#### [EXERCISE GOAL]
Could you repeat the records below exactly, without the pictures?

[Items from a data source]
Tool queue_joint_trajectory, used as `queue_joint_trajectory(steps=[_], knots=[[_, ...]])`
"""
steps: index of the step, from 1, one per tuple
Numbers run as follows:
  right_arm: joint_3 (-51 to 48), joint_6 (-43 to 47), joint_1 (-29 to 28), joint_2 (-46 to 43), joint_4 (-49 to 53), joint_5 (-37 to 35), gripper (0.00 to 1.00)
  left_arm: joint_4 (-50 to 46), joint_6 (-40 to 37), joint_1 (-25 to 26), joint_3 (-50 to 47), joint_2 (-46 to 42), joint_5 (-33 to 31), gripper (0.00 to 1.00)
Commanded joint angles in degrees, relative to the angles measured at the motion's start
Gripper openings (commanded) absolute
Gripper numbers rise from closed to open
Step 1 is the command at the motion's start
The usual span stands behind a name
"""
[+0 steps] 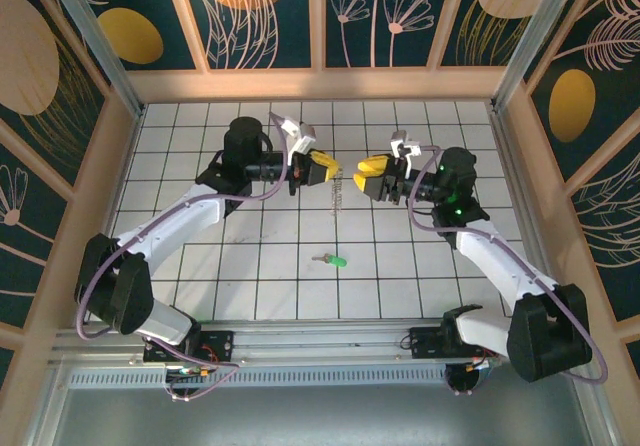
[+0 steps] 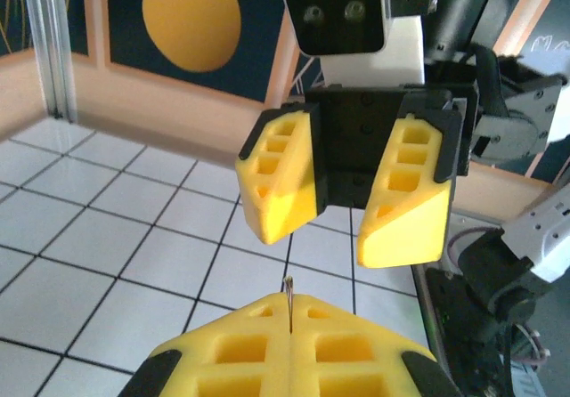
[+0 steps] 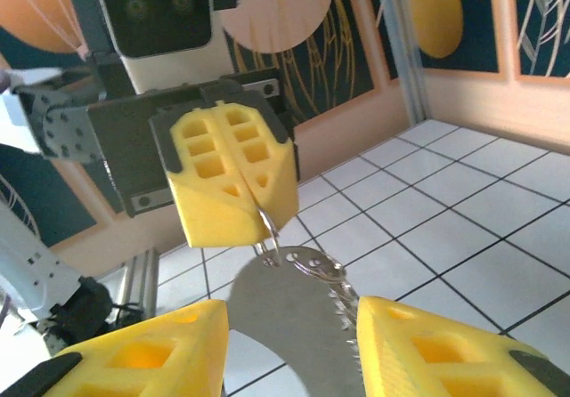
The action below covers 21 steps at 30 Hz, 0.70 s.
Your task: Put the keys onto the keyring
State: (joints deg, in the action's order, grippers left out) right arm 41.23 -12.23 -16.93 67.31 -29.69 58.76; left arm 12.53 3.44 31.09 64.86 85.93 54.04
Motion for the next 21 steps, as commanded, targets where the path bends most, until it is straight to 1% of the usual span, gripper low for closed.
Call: queue_joint_trajectory(steps=[1,6,15,21], knots=[[1.75,2.64,0.10,1.13,0.69,6.14,0.43,-9.63,-6.17,0.12,3.19,0.55,1.91,0.00],[2.42,2.59,-0.56,3.27,-0.19,8.55,0.43,-12.51,-7.90,0.20,4.24,0.38,2.04,0.00],[4.62,1.95,-2.61,7.18,-2.75,8.83,0.41,-12.89,-8.39,0.19,4.57,0.77,3.35,0.00],[5.76,1.75,-3.97,9.10,-3.75,8.96,0.37,-12.90,-8.67,0.20,4.92,1.08,3.96,0.00]])
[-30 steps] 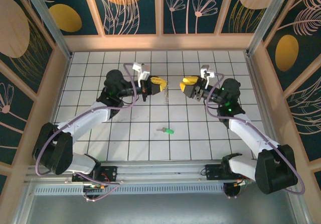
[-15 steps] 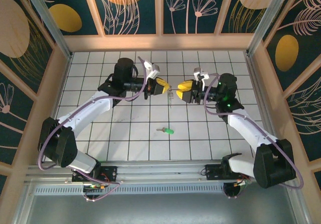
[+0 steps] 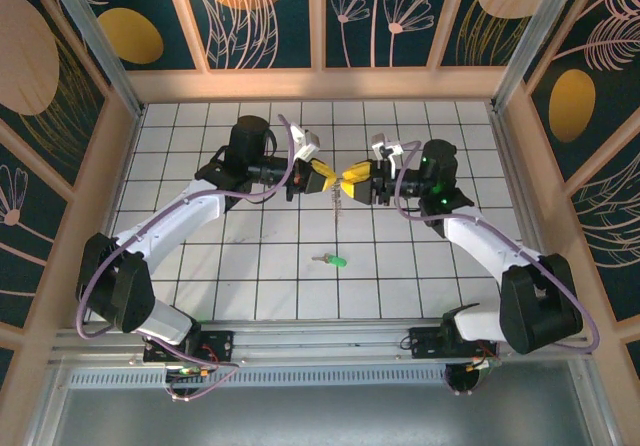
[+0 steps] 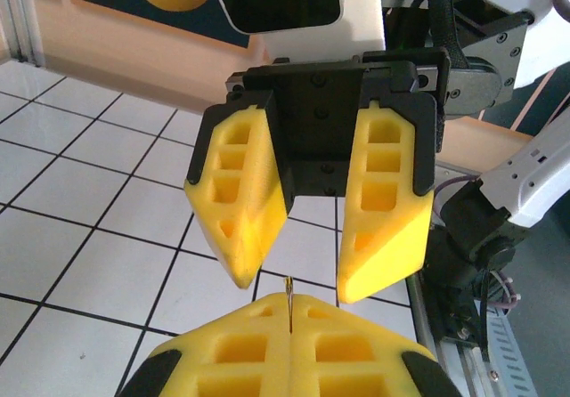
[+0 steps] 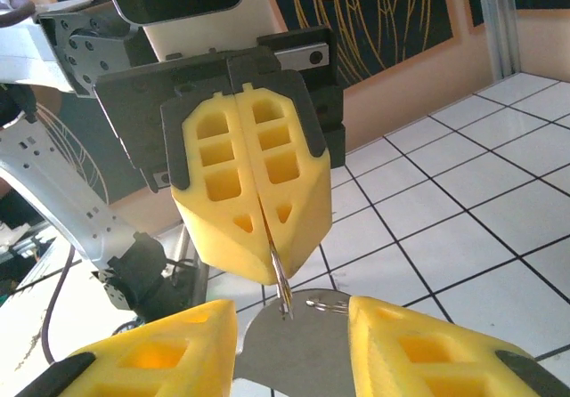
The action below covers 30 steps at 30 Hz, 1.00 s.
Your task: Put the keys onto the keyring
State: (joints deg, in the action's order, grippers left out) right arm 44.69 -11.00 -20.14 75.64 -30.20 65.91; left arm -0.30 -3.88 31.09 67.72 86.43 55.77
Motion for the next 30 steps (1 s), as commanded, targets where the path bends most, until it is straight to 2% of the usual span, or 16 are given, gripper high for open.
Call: queue_joint_trajectory(steps=[1,11,12,15,16,22,25,30], knots=[[2.44,0.55,-0.78,1.06,-3.37,1.93,0.35,-0.10,-1.40,0.25,2.06,0.66,2.35,0.00],[3.11,0.76,-1.25,2.10,-3.49,1.70,0.16,-0.50,-2.16,0.27,2.32,0.95,2.72,0.00],[3.08,0.94,-1.26,2.06,-3.18,1.53,0.16,-0.50,-2.18,0.28,2.33,0.93,2.60,0.00],[2.59,1.35,-0.81,1.44,-2.31,0.25,0.36,-0.17,-2.23,0.27,2.16,0.73,1.74,0.00],[1.90,0.98,-0.34,0.67,-2.89,-0.52,0.38,0.30,-1.99,0.19,1.91,0.46,1.32,0.00],[-5.32,-6.77,5.41,-5.61,-11.86,-5.16,0.42,8.57,2.45,0.25,-1.84,-2.07,-1.21,0.00],[-7.89,-8.86,6.51,-8.37,-12.87,-9.48,0.43,13.58,4.79,0.19,-4.12,-3.23,-2.21,0.00],[-12.62,-12.85,6.58,-11.73,-14.69,-16.23,0.43,28.62,12.30,0.20,-10.39,-4.93,-4.68,0.00]])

#### [RESPONSE AREA]
Tool queue_joint_trajectory, used as `queue_joint_trajectory(steps=[_], knots=[[_, ...]])`
"""
steps: index of the step, from 1, one per tuple
Numbers run as follows:
  right_arm: joint_3 (-51 to 48), joint_6 (-43 to 47), joint_1 (-29 to 28), joint_2 (-46 to 43), joint_4 (-49 to 53), joint_5 (-37 to 35), gripper (0.00 to 1.00)
  left_arm: joint_4 (-50 to 46), joint_6 (-40 to 37), joint_1 (-25 to 26), joint_3 (-50 to 47), joint_2 (-46 to 42), joint_5 (-33 to 31), gripper (0.00 to 1.00)
Commanded joint angles in degrees, relative to the angles measured at the motion's start
Gripper openings (commanded) absolute
Gripper numbers rise from closed to open
Step 1 is the command at the motion's start
The usual span stands behind a name
"""
[+0 steps] 
[+0 steps] 
[+0 steps] 
The action below covers 21 steps at 30 Hz, 0.70 s.
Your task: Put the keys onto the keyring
State: (joints deg, in the action's order, grippers left out) right arm 41.23 -12.23 -16.93 67.31 -29.69 58.76; left arm 12.53 3.44 31.09 64.86 85.93 54.04
Motion for the next 21 steps, as commanded, targets where the path bends most, until it is straight to 1% of the usual span, gripper low for closed.
Call: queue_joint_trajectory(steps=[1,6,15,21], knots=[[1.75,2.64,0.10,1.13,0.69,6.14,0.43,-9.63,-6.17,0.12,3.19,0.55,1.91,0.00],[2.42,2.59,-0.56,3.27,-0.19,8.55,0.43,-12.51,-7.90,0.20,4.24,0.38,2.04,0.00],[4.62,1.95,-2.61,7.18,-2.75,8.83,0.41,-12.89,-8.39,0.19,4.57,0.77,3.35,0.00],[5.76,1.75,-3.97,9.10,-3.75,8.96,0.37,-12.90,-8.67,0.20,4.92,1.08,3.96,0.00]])
[-30 steps] 
[-15 steps] 
[+0 steps] 
[+0 steps] 
[+0 steps] 
The action below covers 30 steps at 30 Hz, 1.00 s.
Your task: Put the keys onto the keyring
State: (joints deg, in the action's order, grippers left out) right arm 44.69 -11.00 -20.14 75.64 -30.20 65.91; left arm -0.30 -3.88 31.09 67.72 86.43 55.77
Motion for the next 30 steps (1 s), as commanded, targets where the path bends most, until it is straight to 2% of the usual span, or 16 are given, gripper high for open.
Call: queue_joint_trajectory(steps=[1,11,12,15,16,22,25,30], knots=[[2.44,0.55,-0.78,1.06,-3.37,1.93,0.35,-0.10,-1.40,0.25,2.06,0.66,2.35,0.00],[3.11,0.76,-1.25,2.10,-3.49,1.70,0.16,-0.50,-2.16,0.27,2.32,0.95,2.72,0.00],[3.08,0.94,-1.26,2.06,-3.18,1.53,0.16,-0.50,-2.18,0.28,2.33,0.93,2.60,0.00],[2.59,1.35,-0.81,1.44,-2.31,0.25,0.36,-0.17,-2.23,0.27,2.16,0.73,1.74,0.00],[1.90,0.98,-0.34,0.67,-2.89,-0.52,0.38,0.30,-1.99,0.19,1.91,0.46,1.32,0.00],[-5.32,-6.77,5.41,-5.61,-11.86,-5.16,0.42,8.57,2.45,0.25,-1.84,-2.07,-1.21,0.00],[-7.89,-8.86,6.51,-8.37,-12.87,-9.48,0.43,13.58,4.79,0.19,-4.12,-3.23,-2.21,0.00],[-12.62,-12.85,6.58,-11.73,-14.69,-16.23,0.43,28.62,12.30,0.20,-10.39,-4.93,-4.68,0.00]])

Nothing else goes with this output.